##### Provided information

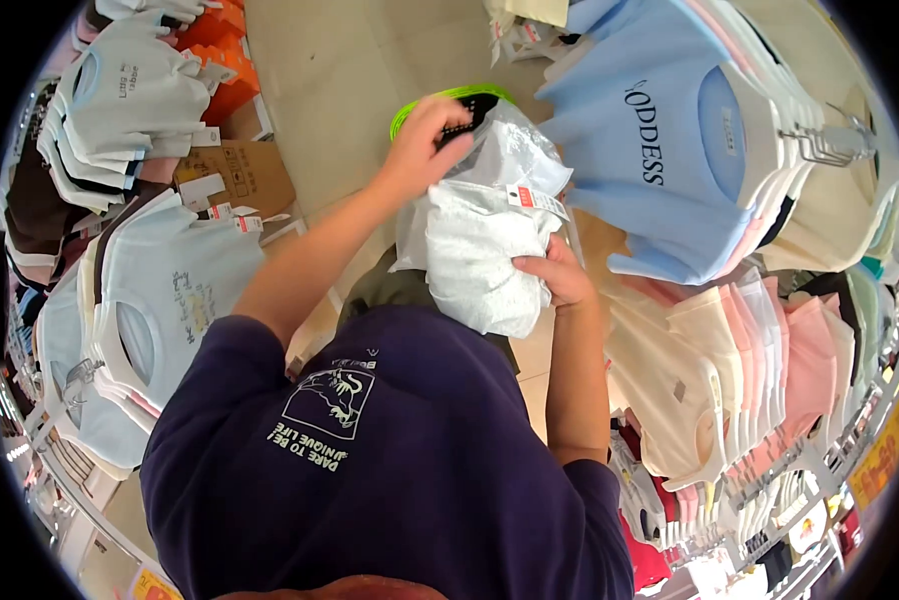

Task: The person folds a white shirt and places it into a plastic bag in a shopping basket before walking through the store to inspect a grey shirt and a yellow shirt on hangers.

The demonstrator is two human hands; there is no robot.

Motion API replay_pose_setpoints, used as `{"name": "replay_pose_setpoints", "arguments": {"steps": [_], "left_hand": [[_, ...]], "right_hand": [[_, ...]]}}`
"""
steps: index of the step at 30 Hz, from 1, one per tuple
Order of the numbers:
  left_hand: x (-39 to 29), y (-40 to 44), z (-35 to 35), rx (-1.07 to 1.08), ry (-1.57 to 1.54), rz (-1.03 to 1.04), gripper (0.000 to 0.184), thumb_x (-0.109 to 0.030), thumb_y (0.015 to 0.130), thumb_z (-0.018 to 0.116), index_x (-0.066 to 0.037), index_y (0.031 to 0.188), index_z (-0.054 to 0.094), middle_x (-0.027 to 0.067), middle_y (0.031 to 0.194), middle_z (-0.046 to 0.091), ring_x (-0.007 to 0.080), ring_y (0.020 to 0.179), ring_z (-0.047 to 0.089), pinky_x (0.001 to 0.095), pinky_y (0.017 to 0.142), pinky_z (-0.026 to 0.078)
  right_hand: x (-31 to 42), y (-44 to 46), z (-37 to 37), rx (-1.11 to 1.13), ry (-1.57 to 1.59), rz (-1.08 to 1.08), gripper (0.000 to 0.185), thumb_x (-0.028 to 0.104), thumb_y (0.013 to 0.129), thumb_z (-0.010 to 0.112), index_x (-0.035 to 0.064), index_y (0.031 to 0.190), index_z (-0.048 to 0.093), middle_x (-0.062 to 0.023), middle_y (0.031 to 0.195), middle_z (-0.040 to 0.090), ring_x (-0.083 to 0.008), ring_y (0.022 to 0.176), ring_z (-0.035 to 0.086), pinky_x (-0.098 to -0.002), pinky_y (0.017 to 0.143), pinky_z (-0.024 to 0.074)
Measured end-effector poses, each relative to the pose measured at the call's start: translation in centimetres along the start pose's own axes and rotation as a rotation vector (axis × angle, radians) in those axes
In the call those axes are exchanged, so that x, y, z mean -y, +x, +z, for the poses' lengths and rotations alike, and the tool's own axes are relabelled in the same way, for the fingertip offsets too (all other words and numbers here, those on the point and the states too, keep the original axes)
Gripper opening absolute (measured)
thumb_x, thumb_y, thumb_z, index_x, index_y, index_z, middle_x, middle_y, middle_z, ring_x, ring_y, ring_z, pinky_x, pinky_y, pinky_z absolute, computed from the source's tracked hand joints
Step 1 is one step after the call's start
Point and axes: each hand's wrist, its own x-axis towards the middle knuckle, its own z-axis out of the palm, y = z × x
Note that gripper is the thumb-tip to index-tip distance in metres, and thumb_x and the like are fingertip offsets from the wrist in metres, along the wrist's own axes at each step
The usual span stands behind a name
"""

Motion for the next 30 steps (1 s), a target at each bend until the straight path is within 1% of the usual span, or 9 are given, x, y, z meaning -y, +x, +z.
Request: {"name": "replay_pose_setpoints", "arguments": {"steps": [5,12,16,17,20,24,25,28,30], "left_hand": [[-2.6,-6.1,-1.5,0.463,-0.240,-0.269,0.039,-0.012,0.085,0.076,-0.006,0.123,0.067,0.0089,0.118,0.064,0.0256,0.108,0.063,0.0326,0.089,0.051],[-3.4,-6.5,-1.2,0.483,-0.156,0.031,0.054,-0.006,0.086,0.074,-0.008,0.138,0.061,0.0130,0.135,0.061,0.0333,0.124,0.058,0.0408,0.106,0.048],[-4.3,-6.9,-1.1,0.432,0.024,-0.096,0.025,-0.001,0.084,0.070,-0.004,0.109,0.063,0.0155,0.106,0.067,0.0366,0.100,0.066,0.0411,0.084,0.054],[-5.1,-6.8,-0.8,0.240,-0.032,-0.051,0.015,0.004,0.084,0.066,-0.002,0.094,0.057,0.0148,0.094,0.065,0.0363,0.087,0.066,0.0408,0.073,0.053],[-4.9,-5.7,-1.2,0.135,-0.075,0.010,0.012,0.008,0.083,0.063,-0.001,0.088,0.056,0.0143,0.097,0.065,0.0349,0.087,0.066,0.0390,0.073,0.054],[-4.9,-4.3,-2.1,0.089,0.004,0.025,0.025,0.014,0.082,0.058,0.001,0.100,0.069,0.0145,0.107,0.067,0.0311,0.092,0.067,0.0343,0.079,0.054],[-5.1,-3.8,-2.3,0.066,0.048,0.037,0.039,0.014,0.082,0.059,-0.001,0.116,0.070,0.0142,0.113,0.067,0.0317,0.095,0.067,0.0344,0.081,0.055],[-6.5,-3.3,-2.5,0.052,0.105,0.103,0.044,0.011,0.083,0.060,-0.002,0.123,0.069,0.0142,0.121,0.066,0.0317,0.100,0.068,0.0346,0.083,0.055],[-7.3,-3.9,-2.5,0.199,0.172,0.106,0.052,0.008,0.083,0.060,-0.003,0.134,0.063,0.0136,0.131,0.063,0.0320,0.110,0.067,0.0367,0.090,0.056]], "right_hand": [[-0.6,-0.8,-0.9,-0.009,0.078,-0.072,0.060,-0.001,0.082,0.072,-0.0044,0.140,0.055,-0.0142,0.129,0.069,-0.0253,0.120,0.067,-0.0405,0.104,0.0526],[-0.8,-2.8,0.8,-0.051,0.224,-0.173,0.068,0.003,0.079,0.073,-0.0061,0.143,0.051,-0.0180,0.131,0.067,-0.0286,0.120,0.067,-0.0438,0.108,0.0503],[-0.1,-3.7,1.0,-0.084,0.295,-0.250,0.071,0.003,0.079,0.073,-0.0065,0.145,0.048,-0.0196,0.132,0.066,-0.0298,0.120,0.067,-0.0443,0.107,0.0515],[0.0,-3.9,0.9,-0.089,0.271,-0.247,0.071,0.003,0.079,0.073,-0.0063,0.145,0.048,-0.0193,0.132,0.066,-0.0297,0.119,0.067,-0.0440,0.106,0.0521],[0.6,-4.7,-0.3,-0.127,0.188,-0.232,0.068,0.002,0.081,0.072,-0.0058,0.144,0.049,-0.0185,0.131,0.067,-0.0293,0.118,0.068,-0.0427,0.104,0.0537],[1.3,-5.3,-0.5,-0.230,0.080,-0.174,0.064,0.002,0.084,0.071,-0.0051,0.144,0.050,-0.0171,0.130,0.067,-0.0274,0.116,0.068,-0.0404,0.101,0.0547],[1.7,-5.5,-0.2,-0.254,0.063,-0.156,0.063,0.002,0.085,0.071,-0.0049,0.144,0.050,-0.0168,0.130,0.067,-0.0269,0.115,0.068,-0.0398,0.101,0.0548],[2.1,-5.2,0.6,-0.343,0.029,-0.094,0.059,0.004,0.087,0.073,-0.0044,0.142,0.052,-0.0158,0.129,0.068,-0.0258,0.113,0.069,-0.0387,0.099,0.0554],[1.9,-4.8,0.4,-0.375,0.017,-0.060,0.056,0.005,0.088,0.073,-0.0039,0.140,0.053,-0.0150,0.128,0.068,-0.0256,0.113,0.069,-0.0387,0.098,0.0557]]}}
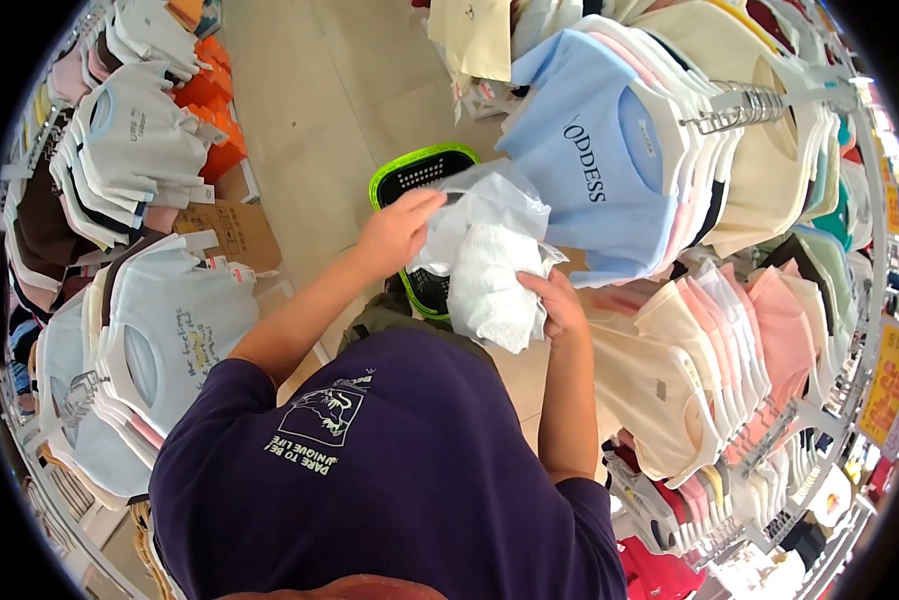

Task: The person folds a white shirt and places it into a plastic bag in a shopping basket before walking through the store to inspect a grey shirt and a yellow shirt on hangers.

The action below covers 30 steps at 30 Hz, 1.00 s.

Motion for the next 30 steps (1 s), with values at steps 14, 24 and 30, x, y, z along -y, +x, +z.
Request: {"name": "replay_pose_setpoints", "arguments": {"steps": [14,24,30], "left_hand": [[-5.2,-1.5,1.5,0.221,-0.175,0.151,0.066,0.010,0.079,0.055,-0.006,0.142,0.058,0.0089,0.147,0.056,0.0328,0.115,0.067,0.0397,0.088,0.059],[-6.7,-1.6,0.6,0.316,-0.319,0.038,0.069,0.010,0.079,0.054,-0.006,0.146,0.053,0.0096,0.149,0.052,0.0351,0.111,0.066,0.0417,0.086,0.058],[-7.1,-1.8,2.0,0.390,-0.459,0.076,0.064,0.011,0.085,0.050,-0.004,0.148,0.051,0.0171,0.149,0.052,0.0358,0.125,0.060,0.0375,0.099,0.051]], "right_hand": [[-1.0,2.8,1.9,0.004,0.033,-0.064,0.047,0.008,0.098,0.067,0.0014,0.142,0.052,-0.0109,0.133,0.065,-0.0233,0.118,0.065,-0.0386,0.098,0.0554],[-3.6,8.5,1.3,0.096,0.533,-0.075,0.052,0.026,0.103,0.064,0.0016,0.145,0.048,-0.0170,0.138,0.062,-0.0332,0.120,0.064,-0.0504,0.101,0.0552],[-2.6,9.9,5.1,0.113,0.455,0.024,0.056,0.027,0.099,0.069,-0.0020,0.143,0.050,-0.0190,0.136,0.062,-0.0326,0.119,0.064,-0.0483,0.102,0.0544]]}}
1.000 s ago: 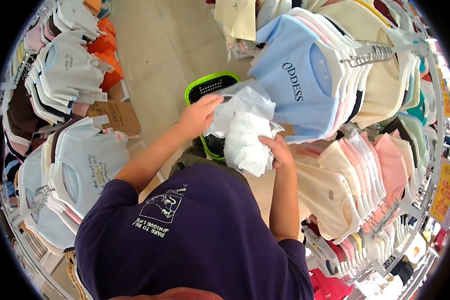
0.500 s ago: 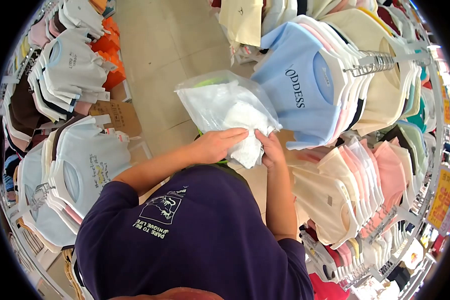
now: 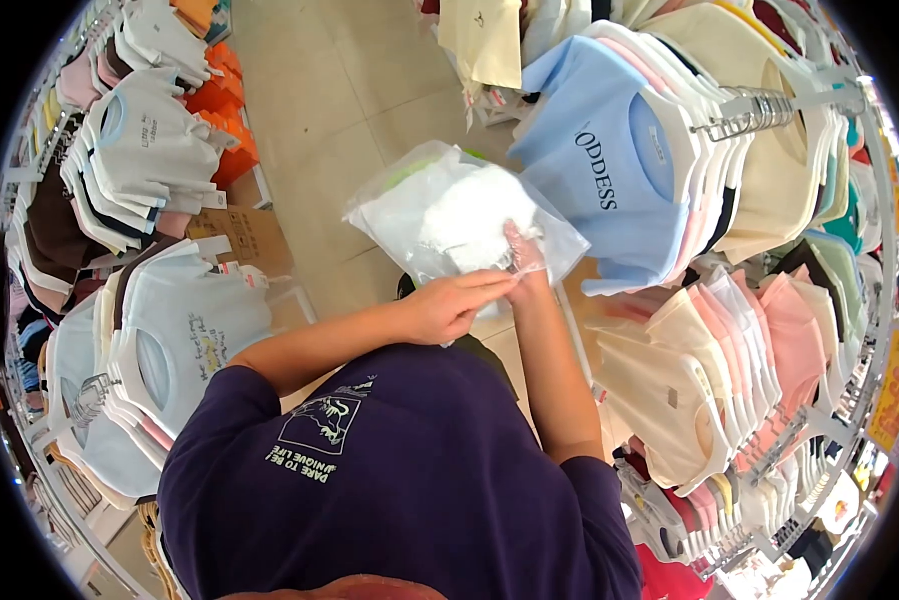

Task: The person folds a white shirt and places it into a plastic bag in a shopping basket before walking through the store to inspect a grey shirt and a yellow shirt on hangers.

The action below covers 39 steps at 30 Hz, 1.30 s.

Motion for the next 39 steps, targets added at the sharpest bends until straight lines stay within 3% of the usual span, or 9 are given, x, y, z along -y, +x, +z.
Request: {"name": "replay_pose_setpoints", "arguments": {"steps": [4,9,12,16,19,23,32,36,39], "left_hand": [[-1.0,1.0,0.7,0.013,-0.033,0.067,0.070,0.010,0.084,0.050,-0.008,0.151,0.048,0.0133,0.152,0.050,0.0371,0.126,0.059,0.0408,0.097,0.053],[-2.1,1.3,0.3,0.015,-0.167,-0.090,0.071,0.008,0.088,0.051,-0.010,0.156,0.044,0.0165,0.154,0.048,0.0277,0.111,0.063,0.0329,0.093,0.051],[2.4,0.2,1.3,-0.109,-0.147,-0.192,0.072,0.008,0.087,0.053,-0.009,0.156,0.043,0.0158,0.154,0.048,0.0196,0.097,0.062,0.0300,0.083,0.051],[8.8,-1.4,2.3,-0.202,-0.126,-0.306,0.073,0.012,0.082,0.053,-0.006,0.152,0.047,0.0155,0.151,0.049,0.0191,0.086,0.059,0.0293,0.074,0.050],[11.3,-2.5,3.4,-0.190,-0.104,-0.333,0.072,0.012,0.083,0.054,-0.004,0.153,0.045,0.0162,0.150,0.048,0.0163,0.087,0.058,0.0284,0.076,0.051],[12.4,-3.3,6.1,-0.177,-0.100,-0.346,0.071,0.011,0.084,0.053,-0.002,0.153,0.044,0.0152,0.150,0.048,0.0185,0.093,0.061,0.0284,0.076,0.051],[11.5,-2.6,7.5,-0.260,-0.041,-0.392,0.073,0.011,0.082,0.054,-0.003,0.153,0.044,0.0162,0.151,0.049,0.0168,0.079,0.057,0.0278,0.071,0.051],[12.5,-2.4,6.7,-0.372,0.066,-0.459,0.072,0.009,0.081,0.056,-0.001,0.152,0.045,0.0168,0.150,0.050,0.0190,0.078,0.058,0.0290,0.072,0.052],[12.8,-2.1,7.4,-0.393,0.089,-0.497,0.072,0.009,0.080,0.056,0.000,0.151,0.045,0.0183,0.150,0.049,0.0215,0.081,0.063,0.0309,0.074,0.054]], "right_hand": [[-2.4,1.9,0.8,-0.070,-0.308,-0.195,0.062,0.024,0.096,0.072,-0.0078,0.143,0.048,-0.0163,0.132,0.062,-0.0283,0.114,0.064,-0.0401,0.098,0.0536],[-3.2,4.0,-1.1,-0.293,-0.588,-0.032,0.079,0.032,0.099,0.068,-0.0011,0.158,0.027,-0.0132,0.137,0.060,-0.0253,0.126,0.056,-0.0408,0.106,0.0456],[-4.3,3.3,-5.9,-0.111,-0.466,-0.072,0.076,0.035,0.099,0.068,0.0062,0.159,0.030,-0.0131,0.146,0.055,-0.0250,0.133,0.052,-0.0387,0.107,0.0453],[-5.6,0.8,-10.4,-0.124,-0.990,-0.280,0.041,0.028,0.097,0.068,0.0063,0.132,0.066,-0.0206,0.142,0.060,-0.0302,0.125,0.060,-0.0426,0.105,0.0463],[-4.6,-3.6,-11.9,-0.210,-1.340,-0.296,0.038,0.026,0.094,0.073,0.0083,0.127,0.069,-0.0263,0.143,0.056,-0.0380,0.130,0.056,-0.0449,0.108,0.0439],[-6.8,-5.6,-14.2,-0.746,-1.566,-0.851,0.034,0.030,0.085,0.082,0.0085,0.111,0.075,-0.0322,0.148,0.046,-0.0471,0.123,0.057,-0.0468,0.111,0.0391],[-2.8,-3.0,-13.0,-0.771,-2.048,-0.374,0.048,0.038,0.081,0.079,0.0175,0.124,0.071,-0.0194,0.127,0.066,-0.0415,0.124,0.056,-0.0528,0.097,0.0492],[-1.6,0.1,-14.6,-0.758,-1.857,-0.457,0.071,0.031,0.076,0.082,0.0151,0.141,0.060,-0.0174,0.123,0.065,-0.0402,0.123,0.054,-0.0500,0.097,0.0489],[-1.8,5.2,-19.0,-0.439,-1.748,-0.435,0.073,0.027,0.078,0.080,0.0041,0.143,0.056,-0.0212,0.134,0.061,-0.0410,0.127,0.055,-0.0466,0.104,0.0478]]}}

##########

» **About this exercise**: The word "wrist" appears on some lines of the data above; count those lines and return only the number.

» **Answer space**: 2